## EXERCISE BRIEF
Reproduce exactly the lines from the top of the records below through the line holding "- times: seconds".

• • • • • • •

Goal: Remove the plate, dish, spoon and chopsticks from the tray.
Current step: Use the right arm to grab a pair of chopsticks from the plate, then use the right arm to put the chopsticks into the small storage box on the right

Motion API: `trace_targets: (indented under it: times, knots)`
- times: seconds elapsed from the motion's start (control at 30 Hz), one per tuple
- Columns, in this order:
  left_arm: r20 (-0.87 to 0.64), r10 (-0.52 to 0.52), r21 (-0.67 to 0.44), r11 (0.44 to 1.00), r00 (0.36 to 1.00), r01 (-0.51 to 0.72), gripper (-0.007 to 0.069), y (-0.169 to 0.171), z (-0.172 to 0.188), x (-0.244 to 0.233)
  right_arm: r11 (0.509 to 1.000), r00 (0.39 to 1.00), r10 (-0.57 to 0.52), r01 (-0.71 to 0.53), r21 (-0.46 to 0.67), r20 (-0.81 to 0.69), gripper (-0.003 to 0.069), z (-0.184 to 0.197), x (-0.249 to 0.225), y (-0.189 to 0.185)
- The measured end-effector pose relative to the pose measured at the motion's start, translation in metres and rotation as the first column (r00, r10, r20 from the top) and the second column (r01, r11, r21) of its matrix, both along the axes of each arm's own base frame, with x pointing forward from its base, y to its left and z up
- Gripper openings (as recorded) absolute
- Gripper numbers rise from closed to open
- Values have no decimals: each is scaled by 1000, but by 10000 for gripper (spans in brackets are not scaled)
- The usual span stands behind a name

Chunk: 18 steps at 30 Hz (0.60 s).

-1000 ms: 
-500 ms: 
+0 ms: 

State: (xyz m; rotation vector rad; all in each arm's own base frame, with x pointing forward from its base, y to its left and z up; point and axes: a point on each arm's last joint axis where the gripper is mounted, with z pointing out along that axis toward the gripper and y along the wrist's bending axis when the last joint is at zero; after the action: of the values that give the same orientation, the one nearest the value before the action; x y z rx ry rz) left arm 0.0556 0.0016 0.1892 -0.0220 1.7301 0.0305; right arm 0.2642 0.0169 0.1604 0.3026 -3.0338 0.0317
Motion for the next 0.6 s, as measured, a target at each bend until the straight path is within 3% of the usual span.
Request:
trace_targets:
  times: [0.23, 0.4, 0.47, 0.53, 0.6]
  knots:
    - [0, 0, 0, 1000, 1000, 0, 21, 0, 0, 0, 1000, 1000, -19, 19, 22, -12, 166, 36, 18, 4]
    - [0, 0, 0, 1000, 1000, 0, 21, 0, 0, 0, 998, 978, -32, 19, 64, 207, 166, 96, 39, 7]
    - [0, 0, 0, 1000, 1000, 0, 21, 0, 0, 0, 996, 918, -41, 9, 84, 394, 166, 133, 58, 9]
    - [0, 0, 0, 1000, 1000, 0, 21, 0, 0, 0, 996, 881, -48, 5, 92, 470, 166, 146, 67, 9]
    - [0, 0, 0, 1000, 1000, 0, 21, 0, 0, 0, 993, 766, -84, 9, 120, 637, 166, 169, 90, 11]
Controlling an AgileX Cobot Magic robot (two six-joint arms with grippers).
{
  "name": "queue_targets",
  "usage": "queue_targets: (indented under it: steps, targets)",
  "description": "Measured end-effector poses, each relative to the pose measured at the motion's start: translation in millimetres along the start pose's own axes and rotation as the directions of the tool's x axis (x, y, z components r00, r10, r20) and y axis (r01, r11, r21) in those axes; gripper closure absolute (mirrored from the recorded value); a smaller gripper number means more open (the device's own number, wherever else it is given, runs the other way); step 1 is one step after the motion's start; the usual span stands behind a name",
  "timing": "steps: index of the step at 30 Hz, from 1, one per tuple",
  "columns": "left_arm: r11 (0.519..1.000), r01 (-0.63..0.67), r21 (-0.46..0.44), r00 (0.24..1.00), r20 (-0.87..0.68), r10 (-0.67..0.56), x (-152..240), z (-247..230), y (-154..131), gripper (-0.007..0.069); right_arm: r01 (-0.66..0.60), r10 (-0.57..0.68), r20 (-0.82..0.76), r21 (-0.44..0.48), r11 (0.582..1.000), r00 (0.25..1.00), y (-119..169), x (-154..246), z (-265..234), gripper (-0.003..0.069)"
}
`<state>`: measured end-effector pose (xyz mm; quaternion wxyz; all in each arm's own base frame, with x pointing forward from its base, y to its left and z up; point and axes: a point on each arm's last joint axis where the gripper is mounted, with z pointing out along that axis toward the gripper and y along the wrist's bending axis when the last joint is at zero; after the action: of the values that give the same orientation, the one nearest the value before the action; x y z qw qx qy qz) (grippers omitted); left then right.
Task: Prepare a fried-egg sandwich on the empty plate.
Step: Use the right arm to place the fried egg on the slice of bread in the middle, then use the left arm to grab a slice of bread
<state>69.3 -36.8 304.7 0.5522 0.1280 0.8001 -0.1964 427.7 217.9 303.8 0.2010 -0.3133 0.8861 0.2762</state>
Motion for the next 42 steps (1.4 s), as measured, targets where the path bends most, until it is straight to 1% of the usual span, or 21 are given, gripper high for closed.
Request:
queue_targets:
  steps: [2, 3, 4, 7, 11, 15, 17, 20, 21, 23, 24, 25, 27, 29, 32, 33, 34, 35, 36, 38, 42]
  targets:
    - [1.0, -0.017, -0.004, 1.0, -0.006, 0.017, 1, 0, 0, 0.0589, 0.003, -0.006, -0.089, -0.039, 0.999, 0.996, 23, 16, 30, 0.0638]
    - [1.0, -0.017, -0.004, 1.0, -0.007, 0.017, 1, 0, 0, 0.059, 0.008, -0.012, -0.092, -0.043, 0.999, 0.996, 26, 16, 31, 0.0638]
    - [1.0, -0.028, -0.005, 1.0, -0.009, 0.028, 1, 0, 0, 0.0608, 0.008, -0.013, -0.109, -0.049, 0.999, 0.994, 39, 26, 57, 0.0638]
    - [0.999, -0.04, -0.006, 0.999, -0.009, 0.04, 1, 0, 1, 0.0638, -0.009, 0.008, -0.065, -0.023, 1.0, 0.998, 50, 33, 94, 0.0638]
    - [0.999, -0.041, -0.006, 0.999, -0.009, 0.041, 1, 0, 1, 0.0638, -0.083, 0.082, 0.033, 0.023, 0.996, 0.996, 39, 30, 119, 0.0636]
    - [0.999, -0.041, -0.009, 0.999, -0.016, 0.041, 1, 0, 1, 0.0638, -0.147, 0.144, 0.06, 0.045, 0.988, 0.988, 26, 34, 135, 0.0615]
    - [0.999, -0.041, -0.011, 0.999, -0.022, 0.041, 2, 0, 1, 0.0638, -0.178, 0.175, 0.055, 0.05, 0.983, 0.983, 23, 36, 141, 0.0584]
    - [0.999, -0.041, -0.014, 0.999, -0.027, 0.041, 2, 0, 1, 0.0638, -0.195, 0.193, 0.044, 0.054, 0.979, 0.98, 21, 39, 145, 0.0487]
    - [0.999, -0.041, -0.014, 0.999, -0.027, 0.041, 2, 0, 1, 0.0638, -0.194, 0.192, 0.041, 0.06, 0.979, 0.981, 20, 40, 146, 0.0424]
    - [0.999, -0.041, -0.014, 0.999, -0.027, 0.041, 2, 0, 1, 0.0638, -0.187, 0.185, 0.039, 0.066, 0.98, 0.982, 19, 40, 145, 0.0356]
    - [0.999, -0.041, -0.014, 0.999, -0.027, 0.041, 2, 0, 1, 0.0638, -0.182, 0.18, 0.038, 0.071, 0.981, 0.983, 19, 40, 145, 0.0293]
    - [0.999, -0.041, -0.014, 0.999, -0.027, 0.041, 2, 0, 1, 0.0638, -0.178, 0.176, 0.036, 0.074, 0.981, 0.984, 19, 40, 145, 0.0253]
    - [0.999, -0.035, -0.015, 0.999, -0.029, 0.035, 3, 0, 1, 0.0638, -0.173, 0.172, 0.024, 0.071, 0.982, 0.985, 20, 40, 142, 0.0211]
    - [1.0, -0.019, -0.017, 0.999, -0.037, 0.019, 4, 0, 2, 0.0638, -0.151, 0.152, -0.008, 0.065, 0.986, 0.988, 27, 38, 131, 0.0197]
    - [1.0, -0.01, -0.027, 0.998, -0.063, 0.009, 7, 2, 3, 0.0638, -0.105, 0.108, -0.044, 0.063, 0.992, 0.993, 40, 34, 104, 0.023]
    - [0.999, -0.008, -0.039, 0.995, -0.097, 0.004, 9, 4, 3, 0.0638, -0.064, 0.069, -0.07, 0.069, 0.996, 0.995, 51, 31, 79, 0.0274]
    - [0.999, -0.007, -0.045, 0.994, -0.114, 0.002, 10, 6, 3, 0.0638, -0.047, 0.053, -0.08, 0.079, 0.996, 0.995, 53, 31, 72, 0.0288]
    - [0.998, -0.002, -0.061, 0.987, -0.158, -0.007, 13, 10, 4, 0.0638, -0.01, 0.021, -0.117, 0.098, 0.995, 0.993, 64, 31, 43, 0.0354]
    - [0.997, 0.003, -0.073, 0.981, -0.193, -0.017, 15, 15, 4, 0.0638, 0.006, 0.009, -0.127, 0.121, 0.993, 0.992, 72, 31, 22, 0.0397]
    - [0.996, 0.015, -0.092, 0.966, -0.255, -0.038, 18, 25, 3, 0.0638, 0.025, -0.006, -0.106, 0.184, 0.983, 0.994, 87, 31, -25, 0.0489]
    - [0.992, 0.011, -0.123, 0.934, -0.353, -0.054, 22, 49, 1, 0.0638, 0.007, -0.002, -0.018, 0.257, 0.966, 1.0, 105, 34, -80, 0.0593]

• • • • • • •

## WRITTEN RESPONSE
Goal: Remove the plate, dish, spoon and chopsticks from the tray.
Current step: Use the right arm to grab a pair of chopsticks from the plate, then use the right arm to put the chopsticks into the small storage box on the right

Motion API: `trace_targets: (indented under it: times, knots)`
- times: seconds elapsed from the motion's start (control at 30 Hz), one per tuple

Work on the exercise is now concluded.